The pride of the community was the massive two-lane covered toll bridge that crossed the river a short distance north of the gristmill. Erected by local workmen in 1852, it was truly an architectural masterpiece. Its builder, Lemuel Chenoweth, of the village of Beverly, thirty miles south, had gained great renown when in 1849, he had demonstrated his model to the Board of Public Works in Richmond. His more cosmopolitan competitors, with their brightly painted models, felt humorously superior to this countryman who had ridden more than a hundred miles over the mountains with his little bridge of unpainted hickory wood wrapped in newspapers, and strapped across his saddle. When Mr. Chenoweth, however, calmly placed his sturdy bridge across two chairs and stood upon it to show its strength, it was not only a dramatic test, but one that could not be met by his competitors. When he rode home with the contract in his pocket, he also took with him the well-earned respect of the other engineers.
Choosing his friend, Emmett O'Brien, a well-known stone mason, to supervise the building of the piers, Mr.

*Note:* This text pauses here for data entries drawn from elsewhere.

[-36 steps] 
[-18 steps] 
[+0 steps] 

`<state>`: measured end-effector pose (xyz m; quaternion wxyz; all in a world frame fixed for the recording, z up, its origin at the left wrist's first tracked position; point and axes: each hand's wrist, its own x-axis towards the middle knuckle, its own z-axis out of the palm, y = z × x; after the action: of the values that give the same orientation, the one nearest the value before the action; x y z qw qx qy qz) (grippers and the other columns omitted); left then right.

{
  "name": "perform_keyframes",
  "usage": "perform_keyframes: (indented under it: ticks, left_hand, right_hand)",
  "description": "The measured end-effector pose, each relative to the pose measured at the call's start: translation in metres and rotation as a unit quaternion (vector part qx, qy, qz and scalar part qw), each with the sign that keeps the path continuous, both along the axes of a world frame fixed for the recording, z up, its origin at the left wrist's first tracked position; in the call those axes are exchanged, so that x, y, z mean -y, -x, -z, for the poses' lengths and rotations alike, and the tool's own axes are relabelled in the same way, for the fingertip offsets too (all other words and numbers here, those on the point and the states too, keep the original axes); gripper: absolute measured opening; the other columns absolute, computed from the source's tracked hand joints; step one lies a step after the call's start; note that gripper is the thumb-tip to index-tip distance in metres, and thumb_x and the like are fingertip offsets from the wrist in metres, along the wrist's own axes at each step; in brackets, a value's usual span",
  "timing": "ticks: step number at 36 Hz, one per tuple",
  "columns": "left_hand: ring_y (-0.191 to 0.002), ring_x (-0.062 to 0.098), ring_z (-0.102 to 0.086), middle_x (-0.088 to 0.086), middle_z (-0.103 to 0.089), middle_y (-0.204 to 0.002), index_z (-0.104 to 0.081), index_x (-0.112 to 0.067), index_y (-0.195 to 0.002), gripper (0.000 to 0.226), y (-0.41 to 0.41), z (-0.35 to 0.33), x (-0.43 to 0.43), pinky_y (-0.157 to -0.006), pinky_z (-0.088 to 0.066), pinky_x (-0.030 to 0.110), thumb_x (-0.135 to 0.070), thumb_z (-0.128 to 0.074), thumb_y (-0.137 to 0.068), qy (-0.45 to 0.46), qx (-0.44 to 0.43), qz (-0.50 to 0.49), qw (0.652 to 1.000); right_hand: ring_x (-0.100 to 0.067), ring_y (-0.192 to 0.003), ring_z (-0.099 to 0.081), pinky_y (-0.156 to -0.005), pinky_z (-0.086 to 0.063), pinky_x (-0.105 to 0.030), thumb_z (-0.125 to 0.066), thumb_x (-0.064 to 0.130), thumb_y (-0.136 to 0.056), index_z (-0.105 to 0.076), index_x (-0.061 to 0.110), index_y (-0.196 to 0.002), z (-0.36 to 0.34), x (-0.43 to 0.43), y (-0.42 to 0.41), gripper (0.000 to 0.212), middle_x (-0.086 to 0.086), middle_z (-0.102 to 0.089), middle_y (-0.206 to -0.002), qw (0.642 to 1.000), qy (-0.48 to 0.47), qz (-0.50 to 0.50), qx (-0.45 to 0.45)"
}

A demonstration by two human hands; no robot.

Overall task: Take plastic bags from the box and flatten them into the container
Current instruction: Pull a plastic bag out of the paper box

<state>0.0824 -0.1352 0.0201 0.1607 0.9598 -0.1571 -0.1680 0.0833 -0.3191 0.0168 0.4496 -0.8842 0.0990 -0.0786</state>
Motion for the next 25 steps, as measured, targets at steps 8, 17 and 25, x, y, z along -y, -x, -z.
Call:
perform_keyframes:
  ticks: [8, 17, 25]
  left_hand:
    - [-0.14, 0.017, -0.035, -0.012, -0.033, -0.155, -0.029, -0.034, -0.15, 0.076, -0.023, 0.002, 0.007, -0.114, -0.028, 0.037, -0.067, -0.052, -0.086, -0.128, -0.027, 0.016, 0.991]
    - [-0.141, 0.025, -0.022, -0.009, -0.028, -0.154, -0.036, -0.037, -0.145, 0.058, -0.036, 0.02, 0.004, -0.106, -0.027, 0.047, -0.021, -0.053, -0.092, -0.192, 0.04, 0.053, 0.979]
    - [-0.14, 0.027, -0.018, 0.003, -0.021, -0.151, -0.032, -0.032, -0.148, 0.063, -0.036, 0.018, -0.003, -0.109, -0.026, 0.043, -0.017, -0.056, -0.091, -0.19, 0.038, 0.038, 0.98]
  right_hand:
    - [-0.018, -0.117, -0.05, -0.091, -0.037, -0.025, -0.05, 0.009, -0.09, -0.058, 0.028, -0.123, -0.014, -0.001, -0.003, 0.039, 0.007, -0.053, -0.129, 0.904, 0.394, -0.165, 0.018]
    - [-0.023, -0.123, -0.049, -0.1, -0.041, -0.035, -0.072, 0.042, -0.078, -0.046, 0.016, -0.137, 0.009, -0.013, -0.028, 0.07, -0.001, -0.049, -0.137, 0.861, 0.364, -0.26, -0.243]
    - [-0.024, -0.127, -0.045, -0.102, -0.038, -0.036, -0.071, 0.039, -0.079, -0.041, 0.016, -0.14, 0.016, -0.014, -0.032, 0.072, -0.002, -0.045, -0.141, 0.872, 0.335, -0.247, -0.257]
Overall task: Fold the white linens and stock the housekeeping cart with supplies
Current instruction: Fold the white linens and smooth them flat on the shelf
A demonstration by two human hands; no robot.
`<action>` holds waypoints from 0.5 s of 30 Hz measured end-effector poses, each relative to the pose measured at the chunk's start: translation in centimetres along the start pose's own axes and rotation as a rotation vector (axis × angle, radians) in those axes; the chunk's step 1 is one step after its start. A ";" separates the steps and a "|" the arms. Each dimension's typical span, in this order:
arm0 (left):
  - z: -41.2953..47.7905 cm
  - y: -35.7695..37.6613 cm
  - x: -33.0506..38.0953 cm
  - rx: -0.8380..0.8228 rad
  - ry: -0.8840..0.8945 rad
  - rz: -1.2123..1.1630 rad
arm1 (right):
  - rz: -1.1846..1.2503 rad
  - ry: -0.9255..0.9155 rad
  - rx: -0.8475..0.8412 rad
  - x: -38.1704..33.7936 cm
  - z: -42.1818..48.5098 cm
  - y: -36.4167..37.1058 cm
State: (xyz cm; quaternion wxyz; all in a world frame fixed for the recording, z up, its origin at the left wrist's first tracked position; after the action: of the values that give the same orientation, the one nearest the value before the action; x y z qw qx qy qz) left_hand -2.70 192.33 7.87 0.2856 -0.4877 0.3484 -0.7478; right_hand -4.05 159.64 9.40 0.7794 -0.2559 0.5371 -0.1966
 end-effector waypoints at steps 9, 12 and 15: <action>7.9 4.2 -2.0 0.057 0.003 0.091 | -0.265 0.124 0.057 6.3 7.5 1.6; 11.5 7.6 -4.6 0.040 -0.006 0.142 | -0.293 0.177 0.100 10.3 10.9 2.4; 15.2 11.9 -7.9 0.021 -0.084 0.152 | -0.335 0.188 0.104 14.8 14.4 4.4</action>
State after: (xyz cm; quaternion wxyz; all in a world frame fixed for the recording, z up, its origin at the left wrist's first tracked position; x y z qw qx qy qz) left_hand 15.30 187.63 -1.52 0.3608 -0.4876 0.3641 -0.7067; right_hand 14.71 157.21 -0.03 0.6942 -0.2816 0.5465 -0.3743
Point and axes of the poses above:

Chenoweth, without benefit of blueprint, but solely from his carefully worked-out mental plan, proceeded with a trial construction of the bridge in a meadow by the river. The huge logs of yellow poplar, cut near the site, were entirely hand-hewn, and the enormous 312-foot long two-span structure of four arches each, was fitted together with wooden pins -- the only iron works being a few necessary bolts made by Amacy Kittle, the local ironsmith. The workmen boasted that there wasn't "a single nail in her." After the bridge was completed and thoroughly inspected, it was pronounced perfect, and unbelievable as it may sound, no alterations were required. It was then taken apart and carefully reconstructed on the wide stone piers, where it stands to this day, despite a century of continuous use.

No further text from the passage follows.